Task.
Would you print the whole listing again, word for word?

'''

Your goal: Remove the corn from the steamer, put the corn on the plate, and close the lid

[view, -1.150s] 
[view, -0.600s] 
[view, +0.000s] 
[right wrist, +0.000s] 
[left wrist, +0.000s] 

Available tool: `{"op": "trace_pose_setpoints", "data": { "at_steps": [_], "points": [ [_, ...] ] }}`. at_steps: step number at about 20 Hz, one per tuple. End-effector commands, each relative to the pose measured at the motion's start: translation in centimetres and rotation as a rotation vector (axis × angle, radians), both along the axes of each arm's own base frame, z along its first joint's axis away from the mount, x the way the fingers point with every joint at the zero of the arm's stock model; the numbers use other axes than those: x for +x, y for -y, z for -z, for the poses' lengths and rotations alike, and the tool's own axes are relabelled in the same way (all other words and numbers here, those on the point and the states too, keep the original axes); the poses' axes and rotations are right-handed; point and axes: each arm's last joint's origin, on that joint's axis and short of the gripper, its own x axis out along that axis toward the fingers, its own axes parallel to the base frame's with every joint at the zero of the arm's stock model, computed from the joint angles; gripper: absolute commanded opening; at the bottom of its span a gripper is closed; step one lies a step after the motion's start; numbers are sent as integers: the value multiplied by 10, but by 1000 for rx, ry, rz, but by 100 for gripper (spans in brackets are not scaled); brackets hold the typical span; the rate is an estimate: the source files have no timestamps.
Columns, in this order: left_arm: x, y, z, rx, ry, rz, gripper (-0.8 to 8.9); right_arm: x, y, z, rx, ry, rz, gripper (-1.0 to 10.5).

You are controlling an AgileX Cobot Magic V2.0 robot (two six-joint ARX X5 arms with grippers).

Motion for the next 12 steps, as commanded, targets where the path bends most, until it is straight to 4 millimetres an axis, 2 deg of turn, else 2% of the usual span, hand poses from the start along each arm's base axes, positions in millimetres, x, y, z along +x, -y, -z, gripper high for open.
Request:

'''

Solution.
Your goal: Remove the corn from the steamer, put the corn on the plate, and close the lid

[view, -1.150s] 
[view, -0.600s] 
[view, +0.000s] 
[right wrist, +0.000s] 
[left wrist, +0.000s] 

Available tool: `{"op": "trace_pose_setpoints", "data": { "at_steps": [_], "points": [ [_, ...] ] }}`. at_steps: step number at about 20 Hz, one per tuple. End-effector commands, each relative to the pose measured at the motion's start: translation in centimetres and rotation as a rotation vector (axis × angle, radians), both along the axes of each arm's own base frame, z along its first joint's axis away from the mount, x the way the fingers point with every joint at the zero of the arm's stock model; the numbers use other axes than those: x for +x, y for -y, z for -z, for the poses' lengths and rotations alike, and the tool's own axes are relabelled in the same way (all other words and numbers here, those on the point and the states too, keep the original axes); the poses' axes and rotations are right-handed; point and axes: each arm's last joint's origin, on that joint's axis and short of the gripper, its own x axis out along that axis toward the fingers, its own axes parallel to the base frame's with every joint at the zero of the arm's stock model, computed from the joint angles; gripper: absolute commanded opening; at the bottom of its span a gripper is closed; step one lies a step after the motion's start; numbers are sent as integers: the value multiplied by 10, but by 1000 for rx, ry, rz, but by 100 for gripper (spans in brackets are not scaled); brackets hold the typical span; the rate is an estimate: the source files have no timestamps.
Columns, in this order: left_arm: x, y, z, rx, ry, rz, gripper (-0.8 to 8.9); right_arm: x, y, z, rx, ry, rz, gripper (-1.0 to 10.5).

You are controlling an AgileX Cobot Magic V2.0 robot (two six-joint ARX X5 arms with grippers).

Motion for the next 12 steps, as commanded, targets where the path bends most, until it is straight to 4 millimetres an axis, 2 deg of turn, else 2% of the usual span, hand poses from the start along each arm's base axes, positions in millimetres, x, y, z along +x, -y, -z, gripper high for open.
Request:

No more output is given for this exercise.